We welcome that the package foresees “fast-tracking approval and subsidising vaccines and their delivery in vulnerable countries” once a vaccine is available, but at the same time need to reiterate the crucial importance of the adherence to ethical protocols and performing all necessary steps to guarantee safety and efficacy of any product despite the urgency and time constraints. 

New tools cannot save lives if they are not accessible for the most vulnerable populations. It’s good then that the EU aims to “ensure universal availability at an affordable price of future products” and to “secure high-level political commitment to ensuring equitable access to products created to tackle this pandemic”.  All EU funding for COVID-19 research and innovation needs to include binding rules to guarantee open access to research results and data, and importantly provide mechanisms to ensure the availability and affordability of the end products worldwide. Only by ensuring that everyone has access to treatment or to a vaccine will COVID-19 become a threat of the past. 

Putting health back on top of the EU’s agenda in future partnerships

There will be many lessons learned from this crisis. The obvious one is that we undervalue so-called ‘basic’ services, or life saving services. Health has always been recognised as a key aspect of resilience. But it has been chronically deprioritised over the last decade by donors, and often not a focal sector for bilateral collaboration in the EU’s development cooperation. 

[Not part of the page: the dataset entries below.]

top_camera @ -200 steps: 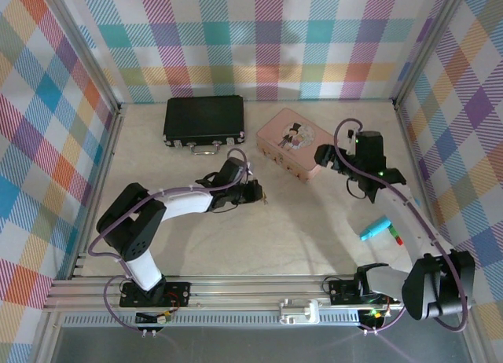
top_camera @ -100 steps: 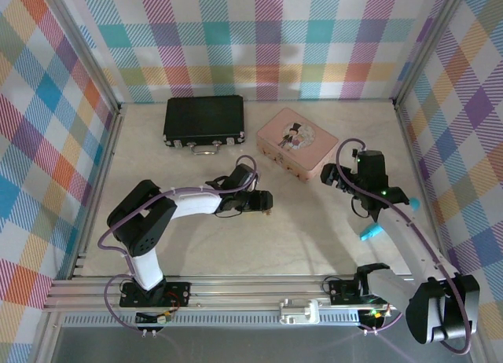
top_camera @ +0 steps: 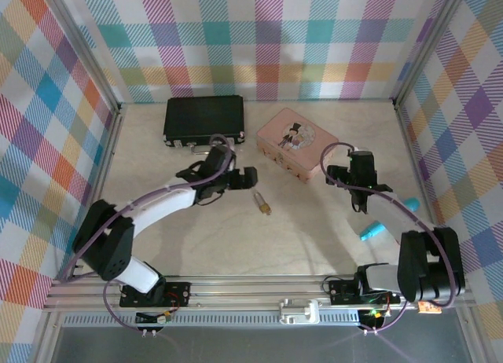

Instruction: Unlock a padlock with a key

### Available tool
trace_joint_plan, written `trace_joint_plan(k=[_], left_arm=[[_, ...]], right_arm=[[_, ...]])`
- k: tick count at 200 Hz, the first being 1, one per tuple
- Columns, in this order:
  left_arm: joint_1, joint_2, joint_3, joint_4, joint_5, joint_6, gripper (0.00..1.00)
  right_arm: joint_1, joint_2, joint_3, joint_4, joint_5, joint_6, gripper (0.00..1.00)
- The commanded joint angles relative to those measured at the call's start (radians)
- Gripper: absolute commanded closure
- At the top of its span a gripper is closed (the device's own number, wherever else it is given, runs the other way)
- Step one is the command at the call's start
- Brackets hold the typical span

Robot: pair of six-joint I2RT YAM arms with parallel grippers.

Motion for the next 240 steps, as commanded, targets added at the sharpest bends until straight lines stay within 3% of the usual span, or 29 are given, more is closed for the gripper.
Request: trace_joint_plan(k=[1, 30, 61, 110, 127, 142, 151, 170, 208, 240], left_arm=[[0.081, -0.106, -0.042, -0.057, -0.138, 0.072, 0.0], [0.197, -0.248, -0.135, -0.024, -0.265, 0.121, 0.0], [0.294, -0.321, -0.225, 0.007, -0.432, 0.169, 0.0], [0.332, -0.276, -0.346, 0.121, -0.767, 0.19, 0.0], [0.338, -0.241, -0.399, 0.224, -0.822, 0.211, 0.0], [0.351, -0.209, -0.438, 0.319, -0.81, 0.243, 0.0], [0.363, -0.193, -0.457, 0.374, -0.766, 0.266, 0.0], [0.387, -0.173, -0.539, 0.585, -0.62, 0.348, 0.0], [0.435, -0.139, -0.612, 0.869, -0.403, 0.402, 0.0], [0.513, 0.02, -0.649, 1.146, -0.264, 0.404, 0.0]], right_arm=[[-0.015, 0.056, -0.033, 0.231, 0.02, -0.091, 0.01], [-0.016, 0.123, -0.111, 0.502, -0.007, -0.15, 0.01], [-0.026, 0.189, -0.139, 0.64, -0.058, -0.143, 0.01], [-0.031, 0.167, -0.21, 0.741, -0.096, -0.149, 0.0], [-0.05, 0.168, -0.243, 0.796, -0.143, -0.142, 0.0], [-0.067, 0.236, -0.288, 0.968, -0.147, -0.131, 0.01], [-0.068, 0.201, -0.27, 0.86, -0.156, -0.126, 0.01], [-0.071, 0.209, -0.246, 0.828, -0.14, -0.113, 0.01], [-0.08, 0.212, -0.247, 0.836, -0.144, -0.106, 0.01], [-0.081, 0.213, -0.245, 0.835, -0.147, -0.105, 0.01]])
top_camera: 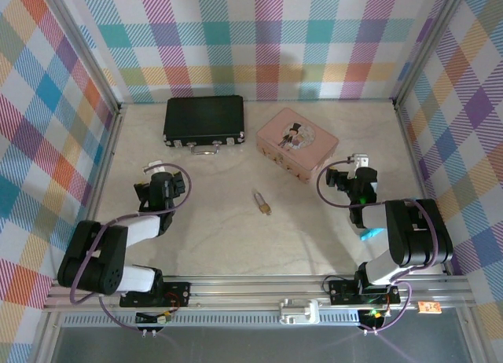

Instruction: Unlock a padlock with a key

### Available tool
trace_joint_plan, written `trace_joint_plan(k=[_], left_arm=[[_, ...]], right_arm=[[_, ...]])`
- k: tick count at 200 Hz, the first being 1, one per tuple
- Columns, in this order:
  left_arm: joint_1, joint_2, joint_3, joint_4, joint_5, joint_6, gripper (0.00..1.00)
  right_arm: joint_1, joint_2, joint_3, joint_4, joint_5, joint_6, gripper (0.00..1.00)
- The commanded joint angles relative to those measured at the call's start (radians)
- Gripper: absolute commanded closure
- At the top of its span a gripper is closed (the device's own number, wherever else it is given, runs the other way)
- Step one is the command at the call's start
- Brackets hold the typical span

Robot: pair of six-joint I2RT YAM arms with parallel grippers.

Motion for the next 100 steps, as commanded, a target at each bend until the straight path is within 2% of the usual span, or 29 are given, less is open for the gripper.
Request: trace_joint_plan(k=[1, 13, 24, 31, 35, 43, 53, 63, 100], left_arm=[[0.065, 0.106, -0.036, 0.32, 0.16, 0.028, 0.0], [0.078, 0.091, -0.009, 0.222, 0.211, 0.018, 0.0], [0.081, 0.135, -0.025, 0.292, 0.235, 0.024, 0.0], [0.081, 0.201, -0.033, 0.406, 0.25, 0.052, 0.0], [0.079, 0.2, -0.021, 0.367, 0.265, 0.059, 0.0], [0.078, 0.155, 0.021, 0.212, 0.264, 0.041, 0.0], [0.072, 0.189, 0.002, 0.318, 0.259, 0.059, 0.0], [0.07, 0.172, 0.016, 0.249, 0.257, 0.053, 0.0], [0.063, 0.178, 0.018, 0.262, 0.248, 0.063, 0.0]], right_arm=[[-0.007, 0.004, 0.021, 0.031, -0.021, 0.015, 0.01], [-0.008, 0.003, 0.021, 0.029, -0.022, 0.014, 0.01], [-0.008, 0.004, 0.021, 0.028, -0.023, 0.015, 0.01], [-0.009, 0.004, 0.022, 0.028, -0.024, 0.015, 0.01], [-0.008, 0.004, 0.023, 0.029, -0.023, 0.014, 0.01], [-0.009, 0.003, 0.023, 0.026, -0.025, 0.015, 0.01], [-0.01, 0.003, 0.021, 0.028, -0.025, 0.014, 0.01], [-0.01, 0.003, 0.021, 0.029, -0.025, 0.014, 0.01], [-0.01, 0.003, 0.021, 0.03, -0.025, 0.014, 0.01]])
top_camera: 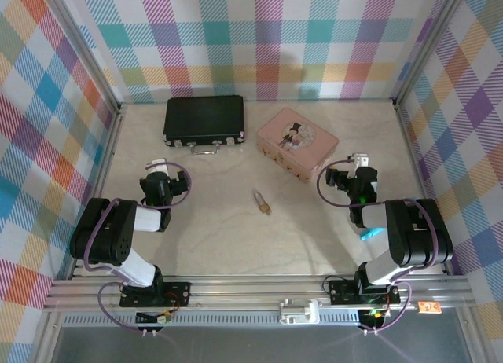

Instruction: Unlock a padlock with a key

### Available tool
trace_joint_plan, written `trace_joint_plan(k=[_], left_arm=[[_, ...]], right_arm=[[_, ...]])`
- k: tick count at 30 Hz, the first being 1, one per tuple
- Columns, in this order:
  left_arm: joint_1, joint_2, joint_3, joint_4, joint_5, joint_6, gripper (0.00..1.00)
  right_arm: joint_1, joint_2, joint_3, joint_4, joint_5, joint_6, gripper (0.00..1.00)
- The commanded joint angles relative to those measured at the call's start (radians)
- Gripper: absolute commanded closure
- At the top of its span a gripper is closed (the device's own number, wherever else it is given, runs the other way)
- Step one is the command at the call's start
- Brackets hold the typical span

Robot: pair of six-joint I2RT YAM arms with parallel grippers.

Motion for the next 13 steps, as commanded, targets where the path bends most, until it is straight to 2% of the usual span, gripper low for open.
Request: trace_joint_plan(k=[1, 13], left_arm=[[-0.008, 0.001, 0.02, 0.033, 0.016, 0.022, 0.0], [-0.018, 0.003, 0.025, 0.029, 0.004, 0.029, 0.0]], right_arm=[[-0.01, 0.004, 0.017, 0.03, -0.018, 0.012, 0.01], [-0.009, 0.003, 0.018, 0.027, -0.021, 0.012, 0.01]])
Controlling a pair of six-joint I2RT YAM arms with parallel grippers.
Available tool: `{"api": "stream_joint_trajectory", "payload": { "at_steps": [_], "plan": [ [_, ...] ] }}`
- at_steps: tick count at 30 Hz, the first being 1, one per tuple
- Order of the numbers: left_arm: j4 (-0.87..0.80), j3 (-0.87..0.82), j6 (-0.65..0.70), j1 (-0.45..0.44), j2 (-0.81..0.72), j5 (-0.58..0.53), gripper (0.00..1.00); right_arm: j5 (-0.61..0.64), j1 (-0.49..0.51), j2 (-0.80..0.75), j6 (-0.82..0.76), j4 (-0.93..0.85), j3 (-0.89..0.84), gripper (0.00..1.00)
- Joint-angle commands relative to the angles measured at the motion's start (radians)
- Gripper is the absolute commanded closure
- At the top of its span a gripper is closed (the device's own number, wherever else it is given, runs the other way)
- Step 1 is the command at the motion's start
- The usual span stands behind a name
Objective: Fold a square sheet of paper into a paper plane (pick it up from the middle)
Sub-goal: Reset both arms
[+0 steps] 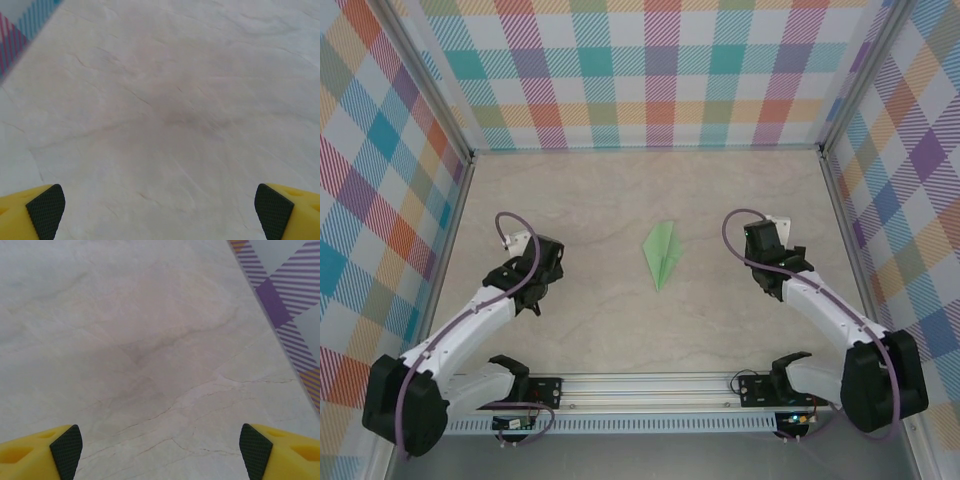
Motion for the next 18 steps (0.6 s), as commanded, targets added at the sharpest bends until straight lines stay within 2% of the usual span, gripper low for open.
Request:
{"api": "stream_joint_trajectory", "payload": {
  "at_steps": [1, 3, 6, 11, 13, 18],
  "plan": [
    [0.278, -0.045, 0.2, 0.061, 0.055, -0.067, 0.0, -0.149, -0.052, 0.068, -0.14, 0.368, -0.072, 0.15],
    [0.389, -0.058, 0.269, 0.076, 0.101, -0.067, 0.0, -0.209, -0.07, 0.117, -0.174, 0.485, -0.099, 0.15],
    [0.606, -0.099, 0.344, 0.092, 0.174, -0.002, 0.0, -0.275, -0.099, 0.191, -0.234, 0.7, -0.142, 0.15],
    [0.965, -0.193, 0.409, 0.115, 0.297, 0.098, 0.0, -0.427, -0.161, 0.249, -0.267, 0.867, -0.155, 0.15],
    [0.976, -0.189, 0.438, 0.122, 0.314, 0.132, 0.0, -0.493, -0.18, 0.284, -0.288, 0.993, -0.197, 0.14],
    [1.102, -0.23, 0.508, 0.15, 0.32, 0.202, 0.0, -0.588, -0.232, 0.296, -0.252, 1.091, -0.248, 0.13]
  ]
}}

While addressing the immediate humanitarian needs of partner countries with life-saving interventions is essential, the EU needs to scale up its long-term support to health systems, and health research in partner countries. In the long term, the EU needs to put health on the top of its agenda with partner countries. Future policies, such as the upcoming renewed Strategy with Africa referenced by the package communication, needs to comprehensively address health, including neglected areas such as PRNDs, emerging infectious diseases, increasing antimicrobial resistance and SRHR.

The COVID-19 pandemic is a wake up call ahead of the next EU budget. The EU should boost its support to health sectors in partner countries through the EU’s future funding instruments for development and cooperation, and its programming and investment on health in the next research programme, Horizon Europe.